■ Recorded data ■
- - - - - - -
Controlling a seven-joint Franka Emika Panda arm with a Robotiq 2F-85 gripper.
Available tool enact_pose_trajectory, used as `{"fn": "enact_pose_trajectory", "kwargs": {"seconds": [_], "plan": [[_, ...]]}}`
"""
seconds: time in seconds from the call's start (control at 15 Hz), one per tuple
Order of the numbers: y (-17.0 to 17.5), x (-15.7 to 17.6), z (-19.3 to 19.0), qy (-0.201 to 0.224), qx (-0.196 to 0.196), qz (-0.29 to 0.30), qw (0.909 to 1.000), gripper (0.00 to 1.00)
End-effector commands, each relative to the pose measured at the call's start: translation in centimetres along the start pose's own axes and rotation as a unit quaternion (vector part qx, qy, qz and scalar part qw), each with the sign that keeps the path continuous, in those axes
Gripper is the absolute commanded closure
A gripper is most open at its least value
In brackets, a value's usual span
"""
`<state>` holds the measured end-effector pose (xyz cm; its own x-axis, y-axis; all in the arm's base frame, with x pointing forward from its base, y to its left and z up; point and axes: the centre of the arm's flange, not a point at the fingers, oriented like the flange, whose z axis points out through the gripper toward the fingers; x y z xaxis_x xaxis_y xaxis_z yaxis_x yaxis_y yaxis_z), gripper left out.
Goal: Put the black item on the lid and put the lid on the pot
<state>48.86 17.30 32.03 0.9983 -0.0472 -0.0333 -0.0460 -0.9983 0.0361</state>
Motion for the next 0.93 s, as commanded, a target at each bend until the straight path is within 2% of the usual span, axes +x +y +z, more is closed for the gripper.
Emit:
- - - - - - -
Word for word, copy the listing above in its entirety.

Controlling a seven-joint Franka Emika Panda arm with a Robotiq 2F-85 gripper.
Available tool enact_pose_trajectory, used as `{"fn": "enact_pose_trajectory", "kwargs": {"seconds": [_], "plan": [[_, ...]]}}`
"""
seconds: time in seconds from the call's start (control at 15 Hz), one per tuple
Order of the numbers: y (-17.0 to 17.5), x (-15.7 to 17.6), z (-19.3 to 19.0), qy (-0.201 to 0.224), qx (-0.196 to 0.196), qz (-0.29 to 0.30), qw (0.909 to 1.000), gripper (0.00 to 1.00)
End-effector commands, each relative to the pose measured at the call's start: translation in centimetres along the start pose's own axes and rotation as a unit quaternion (vector part qx, qy, qz and scalar part qw), each with the sign that keeps the path continuous, in those axes
Gripper is the absolute commanded closure
A gripper is most open at its least value
In brackets, a value's usual span
"""
`<state>` holds the measured end-effector pose (xyz cm; its own x-axis, y-axis; all in the arm's base frame, with x pointing forward from its base, y to its left and z up; point and axes: the centre of the arm's flange, not a point at the fingers, oriented like the flange, whose z axis points out through the gripper toward the fingers; x y z xaxis_x xaxis_y xaxis_z yaxis_x yaxis_y yaxis_z), gripper left out.
Goal: Put the black item on the lid and put the lid on the pot
<state>48.86 17.30 32.03 0.9983 -0.0472 -0.0333 -0.0460 -0.9983 0.0361</state>
Motion for the next 0.93 s, as commanded, a target at each bend until the straight path is within 2% of the usual span, axes +x +y +z, more is closed for the gripper.
Emit:

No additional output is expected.